I was about to make an offer on this mare, but then I took a tumble off another horse, shaking my confidence. Photo courtesy of Karen Hopper Usher.

In June, I had a fall that rattled me. Soon after, my old trainer had a suggestion: a horse of hers that was nearing retirement age. I could take him for a couple years, and when he was ready to step down, send him back. She needed him for the summer, so I spent the warmer months on a somewhat reduced horse-search effort; I had the possibility of an all-but-free horse come autumn, so only something really spectacular could convince me to change my weekend plans, risk life and limb on an unknown horse, and then possibly write a big check.

When my husband and I decided that we were in a position to swing horse ownership financially, I thought, “Finally, I get to be the person I always wanted to be: a horse owner.” 

As I’ve explained before, part of it was logistics. It’s hard to find a horse suitable for a rider of my weight in a lesson barn. And as a busy professional with frequent weekend obligations as well, I’ve got precious little time to work with a trainer’s schedule. Relying on lessons to get riding time is a non-starter. 

Leasing has worked for me a couple times, but there are only a couple places around here that do the kind of riding I enjoy, so leasing an on-site horse is the same issue as finding a lesson horse. If somebody with a nice draft cross wants to share board, the net’s a little wider. But it’s still not exactly a good way to free yourself from the demands of somebody else’s schedule.


Looking for a horse that met my “better than practically-free” standard, however, meant that I ended up thinking a lot more critically about what it would mean for me, personally, to own a horse.

Eventually, it dawned on me that I might be too risk-averse for horse ownership. I fretted about pre-purchase exams in particular.

My budget was such that two failed PPEs with radiographs could mean I no longer had a budget at all. I was both absolutely convinced that I needed a PPE with X-rays and completely unwilling to pay for it. What if the horse becomes permanently unusable the month after you bring it home and the problem was right there in plain sight all along, so long as you define “plain sight” as X-ray vision? 

What if you spend all that money and still have no horse?

Or what if it’s in an accident on the trailer ride? What if you have a horse for decades that you can’t use and you’re right back to where you started, only worse, because now you’ve got horse bills but no riding time. At what point is it really acceptable to euthanize an animal only because it’s not useful to you?

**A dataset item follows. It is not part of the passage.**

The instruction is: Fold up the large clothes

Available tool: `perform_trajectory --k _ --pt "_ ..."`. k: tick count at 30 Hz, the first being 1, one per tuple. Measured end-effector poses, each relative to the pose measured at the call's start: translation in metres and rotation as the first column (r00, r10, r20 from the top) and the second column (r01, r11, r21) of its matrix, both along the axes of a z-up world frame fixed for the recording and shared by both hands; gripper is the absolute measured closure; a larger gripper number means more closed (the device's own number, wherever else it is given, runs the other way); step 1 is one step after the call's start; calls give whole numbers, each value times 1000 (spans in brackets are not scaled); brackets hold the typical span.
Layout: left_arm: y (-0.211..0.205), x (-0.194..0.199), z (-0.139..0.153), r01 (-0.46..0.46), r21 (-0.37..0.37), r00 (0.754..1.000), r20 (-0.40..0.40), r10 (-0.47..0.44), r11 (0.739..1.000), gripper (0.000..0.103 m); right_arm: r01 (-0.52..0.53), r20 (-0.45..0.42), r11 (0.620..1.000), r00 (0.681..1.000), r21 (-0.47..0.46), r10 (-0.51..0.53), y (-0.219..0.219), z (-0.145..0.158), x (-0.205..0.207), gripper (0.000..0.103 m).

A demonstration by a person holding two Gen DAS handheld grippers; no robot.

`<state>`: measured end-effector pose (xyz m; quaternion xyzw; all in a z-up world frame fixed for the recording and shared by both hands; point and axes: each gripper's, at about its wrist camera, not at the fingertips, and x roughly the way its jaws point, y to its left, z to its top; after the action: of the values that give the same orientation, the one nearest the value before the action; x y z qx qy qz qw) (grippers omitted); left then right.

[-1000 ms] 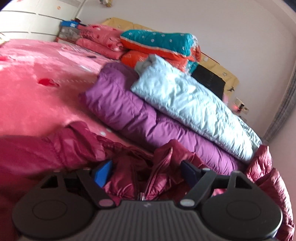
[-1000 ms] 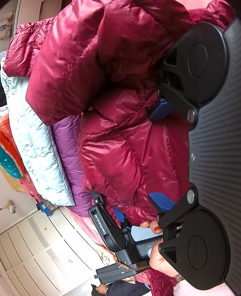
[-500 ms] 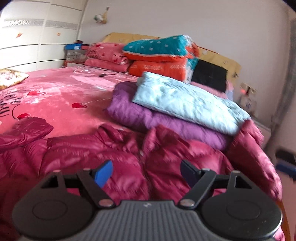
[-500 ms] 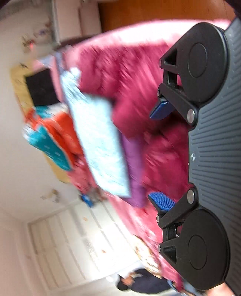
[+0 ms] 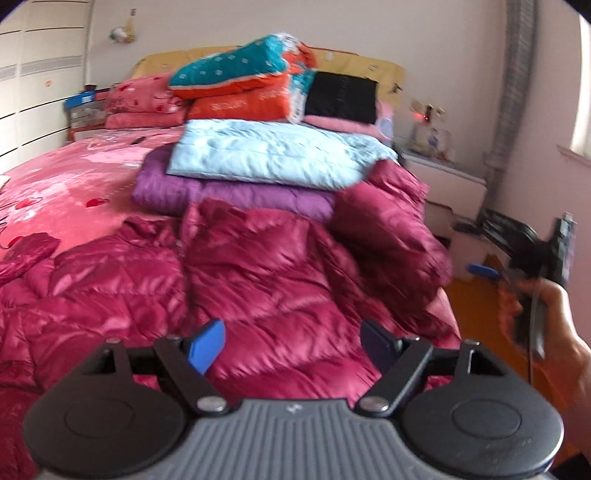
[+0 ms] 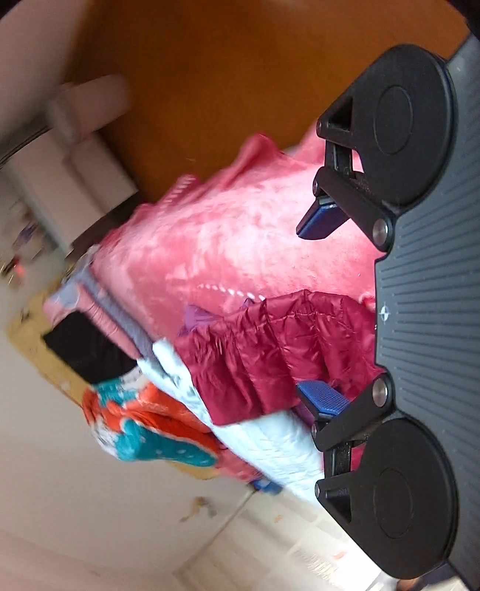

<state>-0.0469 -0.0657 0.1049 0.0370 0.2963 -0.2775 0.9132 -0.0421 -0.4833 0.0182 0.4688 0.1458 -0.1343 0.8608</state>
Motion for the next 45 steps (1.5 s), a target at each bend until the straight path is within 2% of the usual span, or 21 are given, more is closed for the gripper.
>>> perform_trajectory --k 2,6,9,12,15,17,21,22,23,24,25,26,27,29,36,45 --pt "-6 -2 -3 25 12 1000 -9 -25 1000 22 -2 21 999 1000 45 1 -7 -13 6 3" --pt "-16 -3 -14 45 22 998 -41 -44 999 22 -16 40 1000 999 5 16 -5 -14 31 3" --pt "-20 -5 -23 50 44 998 -52 -48 998 22 -61 71 998 996 28 59 -11 -17 46 4" --pt "-21 -2 -31 51 52 996 -73 -47 997 22 -86 16 996 996 -29 87 -8 -16 60 4" --pt "-20 -1 -38 53 50 996 -79 -49 997 22 -96 -19 995 995 -24 96 -7 -27 74 4" --pt "-19 1 -41 57 52 995 -82 -53 997 22 -96 -15 994 995 -45 95 -4 -27 78 0" --pt "-16 3 -45 61 47 995 -81 -57 997 22 -121 3 991 993 -54 122 0 -25 82 0" --pt "-15 3 -45 59 41 995 -79 -56 997 22 -120 2 991 993 -52 120 1 -25 82 12" --pt "-14 4 -46 58 35 995 -79 -55 998 22 -118 -12 991 993 -56 117 1 -25 81 30" --pt "-13 4 -46 58 28 995 -80 -55 998 22 -114 -26 992 993 -62 113 2 -26 83 39" --pt "-12 4 -47 58 23 995 -80 -56 998 22 -112 -39 992 993 -65 109 2 -26 84 56" --pt "-11 4 -47 59 19 995 -79 -57 998 22 -111 -53 992 993 -67 107 4 -26 85 66" --pt "-11 3 -47 60 18 995 -75 -58 998 22 -110 -64 991 992 -78 106 6 -25 87 68" --pt "-8 2 -48 63 20 996 -65 -61 998 22 -106 -82 989 992 -104 98 10 -21 89 83" --pt "7 3 -41 45 -36 998 -46 -46 998 22 -21 -85 988 996 -153 8 29 3 83 89" --pt "34 29 -32 -9 -141 1000 -5 9 990 20 103 12 975 995 -197 -102 26 58 43 92"
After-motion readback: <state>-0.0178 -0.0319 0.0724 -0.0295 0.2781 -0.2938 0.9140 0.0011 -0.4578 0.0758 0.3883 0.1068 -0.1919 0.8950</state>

Maybe we needed to move. Maybe we needed to get horse property, so I could bring retirees home. But how soon did we need to move? Could it wait four or five years? Ten? And I thought I was dead-set against having horses at home owing to my incurable not-a-morning-person status?

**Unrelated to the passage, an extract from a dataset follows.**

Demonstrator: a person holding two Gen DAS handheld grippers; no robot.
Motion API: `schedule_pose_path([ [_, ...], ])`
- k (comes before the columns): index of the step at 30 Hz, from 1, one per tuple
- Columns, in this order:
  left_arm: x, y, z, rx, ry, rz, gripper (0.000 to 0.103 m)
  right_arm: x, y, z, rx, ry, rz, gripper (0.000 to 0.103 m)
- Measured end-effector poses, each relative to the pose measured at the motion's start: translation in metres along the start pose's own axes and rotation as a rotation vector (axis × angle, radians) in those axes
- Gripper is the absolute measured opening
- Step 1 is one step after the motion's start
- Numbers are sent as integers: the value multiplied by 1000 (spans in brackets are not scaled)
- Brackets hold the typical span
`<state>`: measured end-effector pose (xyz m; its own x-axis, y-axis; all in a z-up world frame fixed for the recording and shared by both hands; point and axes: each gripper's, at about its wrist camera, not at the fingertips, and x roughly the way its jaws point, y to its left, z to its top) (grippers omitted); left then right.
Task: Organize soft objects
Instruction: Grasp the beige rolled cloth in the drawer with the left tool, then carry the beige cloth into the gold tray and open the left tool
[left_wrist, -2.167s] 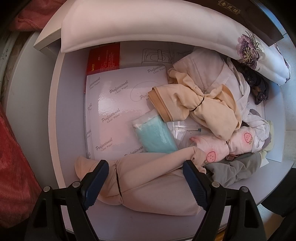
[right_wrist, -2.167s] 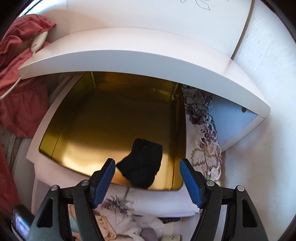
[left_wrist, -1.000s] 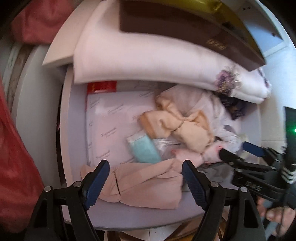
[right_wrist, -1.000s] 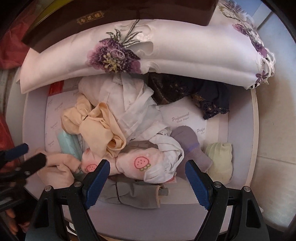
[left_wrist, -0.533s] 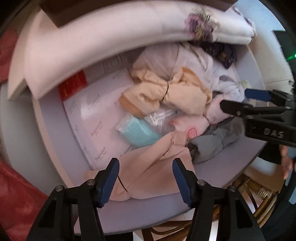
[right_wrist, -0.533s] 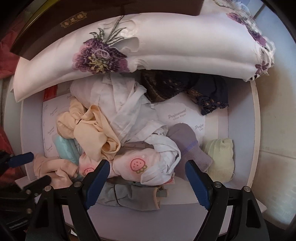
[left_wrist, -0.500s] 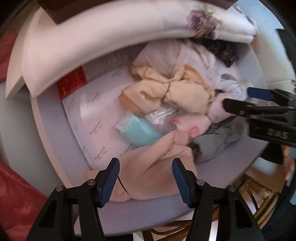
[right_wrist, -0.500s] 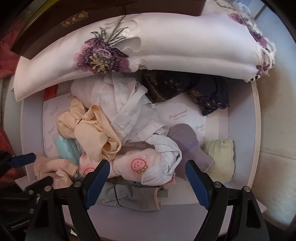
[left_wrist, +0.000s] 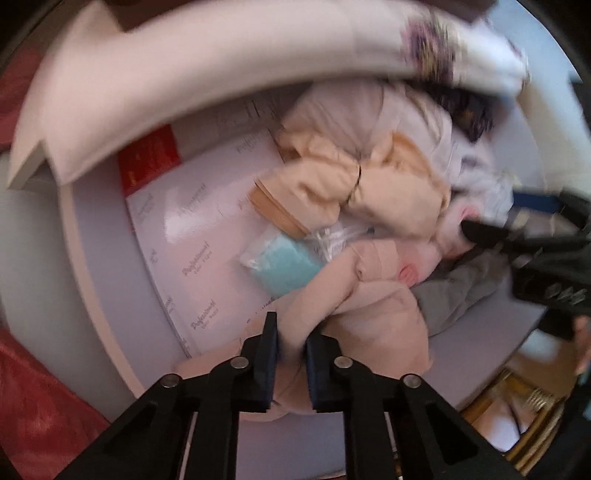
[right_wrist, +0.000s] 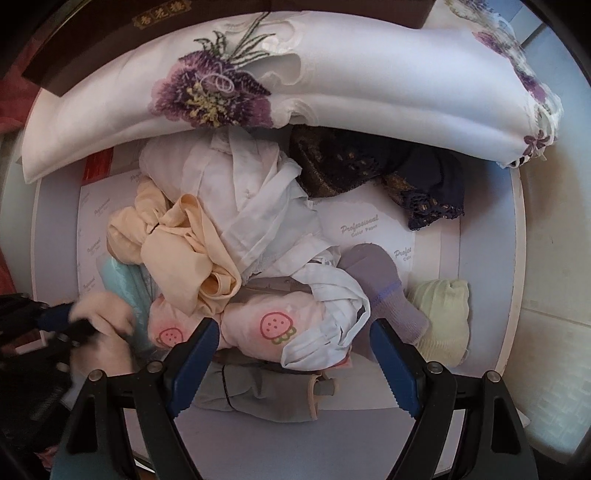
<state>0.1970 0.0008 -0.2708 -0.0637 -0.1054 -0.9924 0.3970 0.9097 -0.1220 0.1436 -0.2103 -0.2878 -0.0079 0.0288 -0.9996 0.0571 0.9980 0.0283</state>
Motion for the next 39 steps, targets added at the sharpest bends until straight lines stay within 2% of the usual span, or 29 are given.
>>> schedule_pose_path([
  [6, -57, 19, -9, -115, -158, -102, 9, 15, 4, -6, -10, 21, -12, 84],
  [14, -113, 43, -14, -294, -348, -304, 9, 26, 14, -12, -49, 39, -28, 84],
  [21, -158, 43, 10, -343, -485, -352, 9, 34, 29, -17, -75, 48, -40, 84],
  [25, -178, 44, 27, -356, -523, -355, 9, 42, 40, -21, -100, 59, -48, 84],
  [35, -201, 54, 61, -444, -621, -425, 9, 47, 67, -29, -120, 62, -57, 84],
  [39, -212, 57, 74, -459, -647, -415, 9, 49, 73, -27, -125, 63, -61, 84],
])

Maybe I was making a math error. Maybe the question for any responsible horse boarder isn’t whether you can afford one horse but whether you can afford two?

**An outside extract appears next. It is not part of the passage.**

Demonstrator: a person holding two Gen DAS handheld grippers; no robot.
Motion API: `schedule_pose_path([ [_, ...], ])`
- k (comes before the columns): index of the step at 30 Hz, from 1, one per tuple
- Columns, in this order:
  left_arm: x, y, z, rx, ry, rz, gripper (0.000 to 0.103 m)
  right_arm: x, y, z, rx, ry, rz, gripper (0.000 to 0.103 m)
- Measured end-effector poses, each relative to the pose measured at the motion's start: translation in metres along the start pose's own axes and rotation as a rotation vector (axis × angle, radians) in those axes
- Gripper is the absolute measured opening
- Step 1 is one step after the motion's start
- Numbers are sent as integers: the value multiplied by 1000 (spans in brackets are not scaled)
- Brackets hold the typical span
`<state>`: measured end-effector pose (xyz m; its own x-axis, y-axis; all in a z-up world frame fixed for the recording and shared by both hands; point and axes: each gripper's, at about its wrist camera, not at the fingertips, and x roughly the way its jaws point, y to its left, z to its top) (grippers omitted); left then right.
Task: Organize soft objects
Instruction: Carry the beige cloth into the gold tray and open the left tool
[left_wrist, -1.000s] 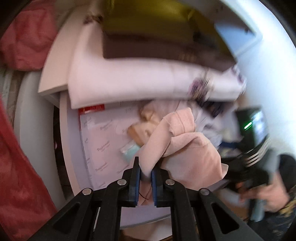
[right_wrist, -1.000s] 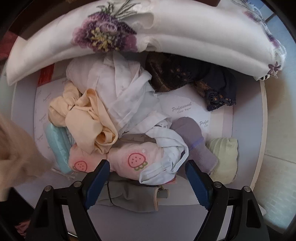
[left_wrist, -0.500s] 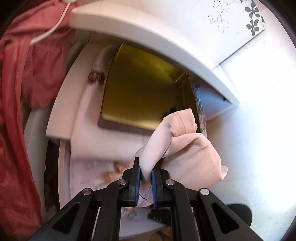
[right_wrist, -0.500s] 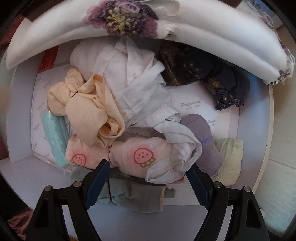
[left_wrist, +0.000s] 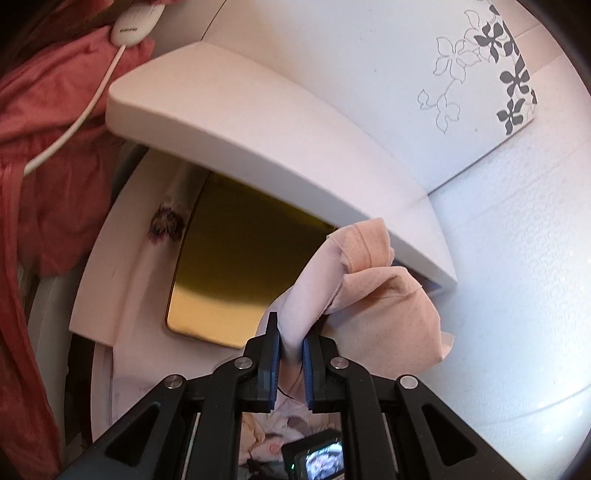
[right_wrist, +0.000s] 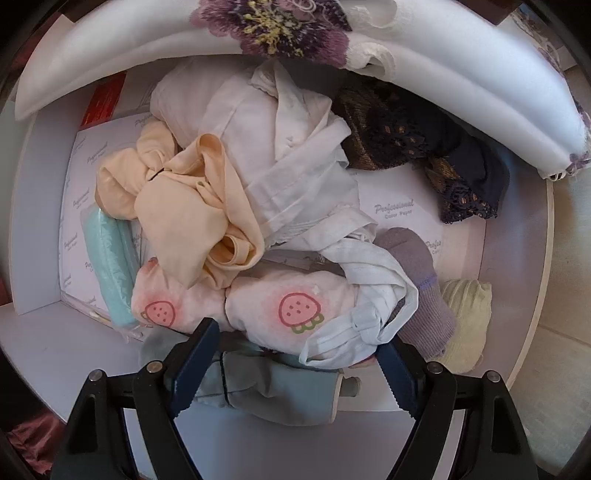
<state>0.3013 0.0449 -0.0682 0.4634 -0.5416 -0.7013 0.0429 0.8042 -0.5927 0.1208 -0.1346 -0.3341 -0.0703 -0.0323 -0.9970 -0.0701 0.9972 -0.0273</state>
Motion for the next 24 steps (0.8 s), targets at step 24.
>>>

I went ’round and around. I lost sleep thinking about it.

But I kept looking. And eventually, this is where I landed: Horse ownership is an act of faith. You plan ahead; you make the best choices you can, but it’s always going to be a bit of a gamble. Be sensible; don’t risk more than you can afford to lose, and do your best to be kind to both yourself and the animal.

Since my competitive goals are: only show when it seems like it might be fun, don’t cry, don’t fall off, don’t break your tack and mostly be on the correct lead and diagonal, I couldn’t see blowing thousands on radiographs. Sure, I want to jump. But if my horse can’t anymore, whatever, it’s not gonna ruin my show life. And if a horse needs pain meds to be riding-comfortable, it’s not like I’m going to get kicked out of the national showing organization of my choice because I’m not going to need to join at all. My horse’s health will be between me, the horse, the vet and the barn owner. 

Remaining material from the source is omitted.